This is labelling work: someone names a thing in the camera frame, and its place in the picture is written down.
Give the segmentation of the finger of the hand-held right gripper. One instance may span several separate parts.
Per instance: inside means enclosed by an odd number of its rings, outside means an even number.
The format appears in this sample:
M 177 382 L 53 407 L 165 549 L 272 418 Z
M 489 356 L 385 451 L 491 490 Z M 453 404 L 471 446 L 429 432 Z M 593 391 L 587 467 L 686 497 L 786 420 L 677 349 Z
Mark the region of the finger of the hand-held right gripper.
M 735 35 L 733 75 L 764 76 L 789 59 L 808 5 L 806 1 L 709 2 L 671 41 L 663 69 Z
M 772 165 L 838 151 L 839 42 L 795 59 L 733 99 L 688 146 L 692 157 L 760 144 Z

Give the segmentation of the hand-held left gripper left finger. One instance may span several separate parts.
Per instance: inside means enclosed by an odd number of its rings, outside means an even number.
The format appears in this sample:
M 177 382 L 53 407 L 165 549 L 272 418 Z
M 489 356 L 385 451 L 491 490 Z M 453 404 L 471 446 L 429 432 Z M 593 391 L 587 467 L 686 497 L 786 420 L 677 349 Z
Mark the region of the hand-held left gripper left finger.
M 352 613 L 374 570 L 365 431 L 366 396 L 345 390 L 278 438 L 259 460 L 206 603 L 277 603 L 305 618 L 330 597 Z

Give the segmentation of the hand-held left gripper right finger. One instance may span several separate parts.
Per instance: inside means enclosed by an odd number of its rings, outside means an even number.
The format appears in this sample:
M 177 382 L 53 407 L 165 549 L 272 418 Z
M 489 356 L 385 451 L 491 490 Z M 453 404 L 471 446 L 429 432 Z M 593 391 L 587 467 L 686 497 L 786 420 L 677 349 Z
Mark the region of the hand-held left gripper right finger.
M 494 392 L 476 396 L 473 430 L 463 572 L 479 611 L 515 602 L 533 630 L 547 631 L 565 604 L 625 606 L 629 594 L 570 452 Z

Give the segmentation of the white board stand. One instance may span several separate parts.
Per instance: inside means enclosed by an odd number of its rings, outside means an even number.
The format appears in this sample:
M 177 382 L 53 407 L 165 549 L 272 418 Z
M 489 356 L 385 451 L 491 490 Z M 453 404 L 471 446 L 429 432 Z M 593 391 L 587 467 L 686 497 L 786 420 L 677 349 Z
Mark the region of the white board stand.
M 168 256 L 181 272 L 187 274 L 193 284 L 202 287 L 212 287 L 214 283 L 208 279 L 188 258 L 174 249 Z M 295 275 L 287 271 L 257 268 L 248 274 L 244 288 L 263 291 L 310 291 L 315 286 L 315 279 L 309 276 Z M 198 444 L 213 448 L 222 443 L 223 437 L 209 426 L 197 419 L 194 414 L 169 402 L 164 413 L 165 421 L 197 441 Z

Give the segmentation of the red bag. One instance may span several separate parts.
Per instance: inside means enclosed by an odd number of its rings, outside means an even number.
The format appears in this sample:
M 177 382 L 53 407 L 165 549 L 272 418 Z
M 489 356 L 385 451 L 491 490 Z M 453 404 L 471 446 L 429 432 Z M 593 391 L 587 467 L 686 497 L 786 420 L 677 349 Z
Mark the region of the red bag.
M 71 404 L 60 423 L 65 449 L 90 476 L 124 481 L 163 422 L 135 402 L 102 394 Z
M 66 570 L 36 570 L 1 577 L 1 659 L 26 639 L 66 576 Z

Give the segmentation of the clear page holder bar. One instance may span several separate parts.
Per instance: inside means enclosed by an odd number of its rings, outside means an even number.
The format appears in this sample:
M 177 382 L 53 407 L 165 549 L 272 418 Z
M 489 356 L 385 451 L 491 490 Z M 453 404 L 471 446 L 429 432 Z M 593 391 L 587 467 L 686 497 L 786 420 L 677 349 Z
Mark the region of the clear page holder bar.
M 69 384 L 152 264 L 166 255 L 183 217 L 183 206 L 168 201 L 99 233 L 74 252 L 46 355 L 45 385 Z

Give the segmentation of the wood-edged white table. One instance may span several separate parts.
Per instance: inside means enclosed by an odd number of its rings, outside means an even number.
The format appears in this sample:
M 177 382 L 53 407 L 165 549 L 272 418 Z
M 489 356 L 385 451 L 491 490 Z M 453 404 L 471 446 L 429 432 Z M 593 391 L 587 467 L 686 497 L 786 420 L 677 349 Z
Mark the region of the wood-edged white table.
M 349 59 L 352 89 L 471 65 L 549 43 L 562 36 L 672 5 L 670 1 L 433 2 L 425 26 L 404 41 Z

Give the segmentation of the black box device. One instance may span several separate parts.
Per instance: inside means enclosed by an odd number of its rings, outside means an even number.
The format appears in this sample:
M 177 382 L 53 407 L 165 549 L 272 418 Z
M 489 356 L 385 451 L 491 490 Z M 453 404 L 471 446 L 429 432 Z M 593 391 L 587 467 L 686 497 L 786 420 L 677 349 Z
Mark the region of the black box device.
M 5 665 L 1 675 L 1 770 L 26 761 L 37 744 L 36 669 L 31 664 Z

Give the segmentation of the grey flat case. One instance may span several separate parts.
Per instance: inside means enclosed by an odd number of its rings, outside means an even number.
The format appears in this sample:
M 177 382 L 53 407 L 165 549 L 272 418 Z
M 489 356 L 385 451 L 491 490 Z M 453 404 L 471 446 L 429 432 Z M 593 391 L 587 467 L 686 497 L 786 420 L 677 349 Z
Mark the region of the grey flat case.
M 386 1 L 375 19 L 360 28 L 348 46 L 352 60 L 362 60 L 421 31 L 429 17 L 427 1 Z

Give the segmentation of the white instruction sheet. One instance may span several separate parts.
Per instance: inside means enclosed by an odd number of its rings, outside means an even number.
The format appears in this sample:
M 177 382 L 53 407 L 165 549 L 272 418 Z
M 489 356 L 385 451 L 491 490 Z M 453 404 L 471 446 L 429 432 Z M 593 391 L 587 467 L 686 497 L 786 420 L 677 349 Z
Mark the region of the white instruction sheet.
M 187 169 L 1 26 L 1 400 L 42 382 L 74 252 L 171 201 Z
::::::
HOW TO COMPLETE THIS TASK: Go through the records. Copy each line where "span" appears.

ANSWER BOX:
Give the segmentation of the finger of the hand-held right gripper. One instance may span several separate parts.
Give the segmentation of the hand-held left gripper left finger. One instance may span several separate parts.
Give the segmentation of the hand-held left gripper right finger. One instance may span several separate parts.
Give the segmentation of the white board stand. One instance may span several separate parts.
Give the segmentation of the red bag. One instance may span several separate parts.
Give the segmentation of the clear page holder bar. One instance may span several separate parts.
Give the segmentation of the wood-edged white table. One instance may span several separate parts.
Give the segmentation of the black box device. One instance may span several separate parts.
Give the segmentation of the grey flat case. One instance may span several separate parts.
Give the segmentation of the white instruction sheet. One instance may span several separate parts.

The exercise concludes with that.